**Exercise aim**
From the records, return each line that has the word "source" in it.

Stored items from a collection
◆ ◆ ◆ ◆
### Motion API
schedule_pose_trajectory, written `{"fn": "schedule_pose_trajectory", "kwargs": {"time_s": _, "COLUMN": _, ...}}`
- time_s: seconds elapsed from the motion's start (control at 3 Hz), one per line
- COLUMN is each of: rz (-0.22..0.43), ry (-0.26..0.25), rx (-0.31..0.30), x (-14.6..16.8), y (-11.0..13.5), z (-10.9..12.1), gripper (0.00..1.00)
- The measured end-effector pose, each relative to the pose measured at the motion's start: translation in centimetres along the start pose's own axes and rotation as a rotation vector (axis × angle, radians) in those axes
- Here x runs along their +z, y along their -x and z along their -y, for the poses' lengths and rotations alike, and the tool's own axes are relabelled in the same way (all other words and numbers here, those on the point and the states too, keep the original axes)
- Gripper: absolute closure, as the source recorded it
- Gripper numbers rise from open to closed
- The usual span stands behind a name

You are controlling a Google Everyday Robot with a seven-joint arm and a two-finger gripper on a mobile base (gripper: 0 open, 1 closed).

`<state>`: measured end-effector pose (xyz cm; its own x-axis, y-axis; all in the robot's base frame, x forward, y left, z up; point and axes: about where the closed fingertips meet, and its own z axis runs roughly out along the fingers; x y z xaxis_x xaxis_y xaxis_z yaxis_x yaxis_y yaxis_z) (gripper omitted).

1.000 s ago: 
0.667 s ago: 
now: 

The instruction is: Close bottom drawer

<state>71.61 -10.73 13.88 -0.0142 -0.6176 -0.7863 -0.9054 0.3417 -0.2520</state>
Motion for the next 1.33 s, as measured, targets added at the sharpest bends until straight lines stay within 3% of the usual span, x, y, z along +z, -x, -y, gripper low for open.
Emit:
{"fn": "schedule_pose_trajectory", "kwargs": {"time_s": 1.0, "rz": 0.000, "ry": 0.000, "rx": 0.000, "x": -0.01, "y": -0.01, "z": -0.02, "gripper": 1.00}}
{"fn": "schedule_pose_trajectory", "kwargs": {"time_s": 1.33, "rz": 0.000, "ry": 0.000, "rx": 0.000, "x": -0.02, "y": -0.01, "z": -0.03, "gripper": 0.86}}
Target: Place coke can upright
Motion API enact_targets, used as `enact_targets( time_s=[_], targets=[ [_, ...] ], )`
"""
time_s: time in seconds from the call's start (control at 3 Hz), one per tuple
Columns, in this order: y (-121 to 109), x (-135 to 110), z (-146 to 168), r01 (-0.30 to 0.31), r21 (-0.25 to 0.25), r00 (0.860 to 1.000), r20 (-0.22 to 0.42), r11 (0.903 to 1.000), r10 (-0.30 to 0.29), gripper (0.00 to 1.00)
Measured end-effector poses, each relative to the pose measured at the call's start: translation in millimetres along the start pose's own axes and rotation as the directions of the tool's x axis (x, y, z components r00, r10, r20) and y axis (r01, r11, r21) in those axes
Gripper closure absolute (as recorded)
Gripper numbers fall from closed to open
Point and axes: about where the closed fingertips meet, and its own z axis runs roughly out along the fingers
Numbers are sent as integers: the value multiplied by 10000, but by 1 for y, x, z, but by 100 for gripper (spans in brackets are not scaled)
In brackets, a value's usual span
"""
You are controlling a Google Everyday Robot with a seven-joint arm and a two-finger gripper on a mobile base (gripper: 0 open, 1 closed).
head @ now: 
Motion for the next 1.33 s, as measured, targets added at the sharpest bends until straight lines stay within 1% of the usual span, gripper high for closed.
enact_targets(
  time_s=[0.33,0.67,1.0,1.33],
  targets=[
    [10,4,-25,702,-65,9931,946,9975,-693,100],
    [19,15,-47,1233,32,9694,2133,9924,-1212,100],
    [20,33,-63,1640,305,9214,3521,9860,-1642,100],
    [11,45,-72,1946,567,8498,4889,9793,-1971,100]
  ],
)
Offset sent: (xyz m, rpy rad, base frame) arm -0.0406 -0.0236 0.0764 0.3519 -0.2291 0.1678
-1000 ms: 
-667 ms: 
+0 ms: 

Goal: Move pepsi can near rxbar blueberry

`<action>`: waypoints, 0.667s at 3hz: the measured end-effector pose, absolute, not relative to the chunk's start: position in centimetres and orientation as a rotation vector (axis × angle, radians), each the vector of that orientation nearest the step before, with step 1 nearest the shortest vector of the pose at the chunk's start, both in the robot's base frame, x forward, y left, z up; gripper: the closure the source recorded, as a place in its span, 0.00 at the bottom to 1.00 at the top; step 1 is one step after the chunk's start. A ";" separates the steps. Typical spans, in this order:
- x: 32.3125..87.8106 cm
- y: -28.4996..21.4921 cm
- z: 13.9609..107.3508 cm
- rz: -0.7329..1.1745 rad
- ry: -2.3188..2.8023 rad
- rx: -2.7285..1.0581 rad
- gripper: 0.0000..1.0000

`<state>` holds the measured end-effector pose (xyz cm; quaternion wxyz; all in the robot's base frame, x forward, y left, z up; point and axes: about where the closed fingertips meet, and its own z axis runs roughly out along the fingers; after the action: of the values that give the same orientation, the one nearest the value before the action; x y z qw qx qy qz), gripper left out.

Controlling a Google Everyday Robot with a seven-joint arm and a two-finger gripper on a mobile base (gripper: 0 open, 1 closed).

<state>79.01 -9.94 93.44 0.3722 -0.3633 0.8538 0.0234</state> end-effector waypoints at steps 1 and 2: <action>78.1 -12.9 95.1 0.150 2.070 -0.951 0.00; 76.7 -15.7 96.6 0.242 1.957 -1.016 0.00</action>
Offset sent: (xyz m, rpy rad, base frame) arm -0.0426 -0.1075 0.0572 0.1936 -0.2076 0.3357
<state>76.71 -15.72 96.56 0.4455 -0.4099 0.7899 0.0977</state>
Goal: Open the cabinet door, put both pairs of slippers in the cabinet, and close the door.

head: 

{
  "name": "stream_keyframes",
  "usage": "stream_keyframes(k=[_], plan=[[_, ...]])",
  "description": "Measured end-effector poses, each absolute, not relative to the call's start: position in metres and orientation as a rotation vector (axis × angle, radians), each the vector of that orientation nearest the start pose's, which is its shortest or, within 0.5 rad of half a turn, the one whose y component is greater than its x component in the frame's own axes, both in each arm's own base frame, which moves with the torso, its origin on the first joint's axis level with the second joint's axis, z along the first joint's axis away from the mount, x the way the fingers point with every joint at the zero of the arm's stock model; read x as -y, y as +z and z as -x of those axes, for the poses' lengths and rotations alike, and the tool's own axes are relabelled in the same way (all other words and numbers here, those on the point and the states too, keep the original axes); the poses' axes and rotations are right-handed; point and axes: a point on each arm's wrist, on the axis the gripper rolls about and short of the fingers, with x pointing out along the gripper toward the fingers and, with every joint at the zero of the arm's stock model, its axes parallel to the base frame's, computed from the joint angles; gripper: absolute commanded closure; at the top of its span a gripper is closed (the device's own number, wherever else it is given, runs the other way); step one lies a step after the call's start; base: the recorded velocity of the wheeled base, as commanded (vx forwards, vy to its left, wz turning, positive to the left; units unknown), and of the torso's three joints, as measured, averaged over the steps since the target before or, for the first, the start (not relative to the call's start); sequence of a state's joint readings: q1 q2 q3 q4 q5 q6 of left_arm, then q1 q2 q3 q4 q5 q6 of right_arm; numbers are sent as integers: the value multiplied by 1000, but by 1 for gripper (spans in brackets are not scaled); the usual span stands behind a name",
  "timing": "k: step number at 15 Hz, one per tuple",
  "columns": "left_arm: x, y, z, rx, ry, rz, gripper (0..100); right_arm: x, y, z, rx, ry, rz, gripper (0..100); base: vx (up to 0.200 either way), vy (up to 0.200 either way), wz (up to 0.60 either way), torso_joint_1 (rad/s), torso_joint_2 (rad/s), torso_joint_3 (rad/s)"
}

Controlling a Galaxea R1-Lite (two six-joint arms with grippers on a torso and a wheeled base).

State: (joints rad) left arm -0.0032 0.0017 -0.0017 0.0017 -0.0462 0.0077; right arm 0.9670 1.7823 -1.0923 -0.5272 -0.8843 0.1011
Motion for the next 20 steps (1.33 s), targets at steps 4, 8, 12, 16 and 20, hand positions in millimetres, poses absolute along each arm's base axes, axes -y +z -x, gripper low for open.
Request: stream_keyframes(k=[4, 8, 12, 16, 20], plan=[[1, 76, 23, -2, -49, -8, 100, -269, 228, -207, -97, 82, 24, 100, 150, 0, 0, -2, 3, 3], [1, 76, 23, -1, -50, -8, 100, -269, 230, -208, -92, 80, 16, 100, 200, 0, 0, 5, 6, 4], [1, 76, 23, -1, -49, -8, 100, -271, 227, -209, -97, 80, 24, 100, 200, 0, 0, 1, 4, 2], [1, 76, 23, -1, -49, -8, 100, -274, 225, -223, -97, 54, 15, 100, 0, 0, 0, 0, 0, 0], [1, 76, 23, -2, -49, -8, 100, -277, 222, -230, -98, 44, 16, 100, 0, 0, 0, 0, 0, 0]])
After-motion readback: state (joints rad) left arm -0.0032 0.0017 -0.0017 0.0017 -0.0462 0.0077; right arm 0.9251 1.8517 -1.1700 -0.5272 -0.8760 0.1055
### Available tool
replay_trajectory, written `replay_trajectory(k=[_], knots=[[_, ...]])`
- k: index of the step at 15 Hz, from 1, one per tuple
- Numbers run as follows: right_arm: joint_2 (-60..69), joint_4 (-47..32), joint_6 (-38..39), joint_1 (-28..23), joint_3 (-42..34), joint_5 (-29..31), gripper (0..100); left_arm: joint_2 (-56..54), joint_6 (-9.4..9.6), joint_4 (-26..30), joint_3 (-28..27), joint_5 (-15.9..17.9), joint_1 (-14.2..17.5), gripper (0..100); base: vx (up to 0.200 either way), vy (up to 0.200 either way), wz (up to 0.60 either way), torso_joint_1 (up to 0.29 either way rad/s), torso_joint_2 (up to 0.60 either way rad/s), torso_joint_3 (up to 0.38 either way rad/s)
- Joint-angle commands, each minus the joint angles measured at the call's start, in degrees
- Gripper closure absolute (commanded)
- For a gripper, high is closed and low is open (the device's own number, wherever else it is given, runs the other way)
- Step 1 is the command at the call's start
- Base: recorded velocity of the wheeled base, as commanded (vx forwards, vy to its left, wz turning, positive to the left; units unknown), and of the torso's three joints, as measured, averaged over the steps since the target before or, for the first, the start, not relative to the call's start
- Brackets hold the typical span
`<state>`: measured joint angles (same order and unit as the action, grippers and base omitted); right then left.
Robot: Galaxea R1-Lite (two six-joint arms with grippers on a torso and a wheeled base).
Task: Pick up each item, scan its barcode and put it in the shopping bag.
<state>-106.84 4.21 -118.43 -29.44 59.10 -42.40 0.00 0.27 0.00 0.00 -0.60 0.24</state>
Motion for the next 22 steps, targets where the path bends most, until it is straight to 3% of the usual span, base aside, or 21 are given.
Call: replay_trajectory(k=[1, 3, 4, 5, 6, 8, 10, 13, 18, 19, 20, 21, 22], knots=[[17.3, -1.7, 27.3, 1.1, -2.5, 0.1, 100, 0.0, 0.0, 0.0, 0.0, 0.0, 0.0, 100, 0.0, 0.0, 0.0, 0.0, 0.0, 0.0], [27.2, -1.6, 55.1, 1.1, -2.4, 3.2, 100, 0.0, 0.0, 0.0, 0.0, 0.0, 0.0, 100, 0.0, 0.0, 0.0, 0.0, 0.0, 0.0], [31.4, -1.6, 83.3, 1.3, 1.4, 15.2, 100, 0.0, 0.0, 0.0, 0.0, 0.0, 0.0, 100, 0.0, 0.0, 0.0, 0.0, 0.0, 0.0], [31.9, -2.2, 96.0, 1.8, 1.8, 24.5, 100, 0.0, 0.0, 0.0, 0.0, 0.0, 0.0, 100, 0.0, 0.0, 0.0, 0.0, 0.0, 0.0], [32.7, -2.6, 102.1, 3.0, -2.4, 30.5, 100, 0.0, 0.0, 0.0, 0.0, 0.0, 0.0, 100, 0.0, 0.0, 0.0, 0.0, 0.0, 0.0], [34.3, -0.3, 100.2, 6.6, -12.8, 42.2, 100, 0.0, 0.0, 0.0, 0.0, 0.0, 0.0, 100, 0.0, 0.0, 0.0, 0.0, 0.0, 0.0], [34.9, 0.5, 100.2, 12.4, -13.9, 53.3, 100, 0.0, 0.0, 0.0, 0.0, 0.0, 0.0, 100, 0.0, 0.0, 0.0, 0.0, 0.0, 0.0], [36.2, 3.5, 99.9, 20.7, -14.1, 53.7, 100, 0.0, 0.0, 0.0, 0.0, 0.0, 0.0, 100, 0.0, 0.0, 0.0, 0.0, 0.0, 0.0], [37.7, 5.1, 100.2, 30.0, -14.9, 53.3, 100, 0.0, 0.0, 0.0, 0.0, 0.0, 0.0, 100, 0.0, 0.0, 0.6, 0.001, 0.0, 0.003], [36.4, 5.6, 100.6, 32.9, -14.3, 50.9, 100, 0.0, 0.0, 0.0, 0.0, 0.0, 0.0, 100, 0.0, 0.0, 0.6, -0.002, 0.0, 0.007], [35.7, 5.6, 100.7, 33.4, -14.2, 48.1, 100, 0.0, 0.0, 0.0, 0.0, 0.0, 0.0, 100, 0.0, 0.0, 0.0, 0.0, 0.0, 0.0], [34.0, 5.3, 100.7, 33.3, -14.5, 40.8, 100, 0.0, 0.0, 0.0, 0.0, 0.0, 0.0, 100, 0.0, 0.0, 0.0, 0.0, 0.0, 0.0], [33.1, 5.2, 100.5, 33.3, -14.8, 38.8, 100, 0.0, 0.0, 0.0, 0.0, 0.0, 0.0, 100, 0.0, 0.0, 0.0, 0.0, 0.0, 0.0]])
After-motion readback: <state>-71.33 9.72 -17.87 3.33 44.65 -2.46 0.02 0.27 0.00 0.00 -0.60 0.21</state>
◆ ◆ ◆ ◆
**Response to this task**
- Gripper: absolute closure, as the source recorded it
`<action>`: waypoints, 0.667s at 3hz: the measured end-effector pose, absolute, not relative to the chunk's start: position in centimetres and orientation as a rotation vector (axis × angle, radians), each the vector of that orientation nearest the step before, with step 1 nearest the shortest vector of the pose at the chunk's start, both in the robot's base frame, x forward, y left, z up; gripper: the closure the source recorded, as a place in its span, 0.00 at the bottom to 1.00 at the top; step 1 is one step after the chunk's start. A ";" separates the steps. Typical spans, in this order:

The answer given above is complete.